Shares down -48% in 2025, -70% off peak; raised cash via share sales.
Enterprise value nearing parity with Bitcoin holdings as investors lose confidence in…
— Jacob King (@JacobKinge) January 2, 2026
While King’s initial report failed to state just how much Strategy lost in Q4 2025, Reuters’ account gives more context to the company’s current struggles.
Strategy had become a global phenomenon for its large purchases of Bitcoin. It is now the largest institutional holder, with 673,783 BTC, according to official data. This strategy greatly benefited the company in the past.
However, the recent drop in Bitcoin’s price is now raising questions about the model’s future sustainability.
While Strategy’s focus on building its Bitcoin treasury has benefited the company immensely, the recent drag in Bitcoin’s price appears to have begun casting doubt on the viability of the company’s entire business model.
Since hitting its all-time high of $126,000 back in October 2025, Bitcoin’s price has struggled considerably. The asset currently trades at a 26% discount from its all-time high.
Fixed Costs and Market Doubts Challenge Treasury Approach
Weak Bitcoin prices and significant debt are now challenging Strategy’s business approach.
While some market players expect Bitcoin’s price to rise sharply in 2026, the asset continues to struggle. Global economic conditions remain uncertain. Bitcoin’s poor performance has directly impacted Strategy. The company’s stock price has fallen 54.21% over the last three months, matching Bitcoin’s extended decline.
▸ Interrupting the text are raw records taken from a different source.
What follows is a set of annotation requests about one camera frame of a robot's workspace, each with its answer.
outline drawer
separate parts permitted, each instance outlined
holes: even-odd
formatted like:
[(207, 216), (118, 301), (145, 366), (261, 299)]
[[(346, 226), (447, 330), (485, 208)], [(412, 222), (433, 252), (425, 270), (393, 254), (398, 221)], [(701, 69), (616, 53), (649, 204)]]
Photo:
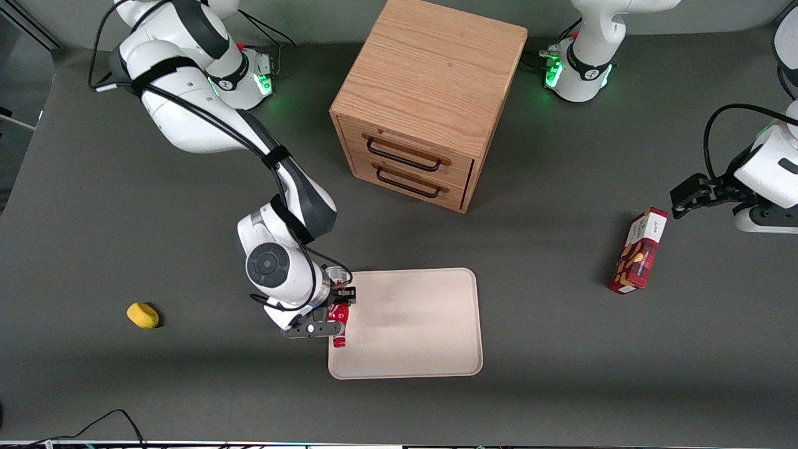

Strategy’s Bitcoin holdings are currently valued at $62 billion. This exceeds the company’s total market value of $47.6 billion.
A central challenge comes from the debt the company took on to execute its Bitcoin play. Strategy must consistently pay dividends and financing costs tied to this debt and its preferred shares. These cash obligations are fixed and must be paid no matter what Bitcoin’s price does.
To manage this risk, the company has built a cash reserve. Strategy states that this reserve is sufficient to cover at least a year’s worth of debt interest and preferred dividends.
A filing with the Securities and Exchange Commission (SEC) shows that Strategy held up to $2.19 billion in cash as of late December. CEO Michael Saylor has repeatedly assured investors and the general market of the company’s financial stability.
Nevertheless, many remain cautious about Strategy’s business model. Analysts believe that the company’s model is sustainable under a booming market, where it can issue preferred stock and equity at a premium to the value of Bitcoin in its treasury.
However, if prices slide even further, the premium easily becomes a discount, making it less advantageous to issue new equity.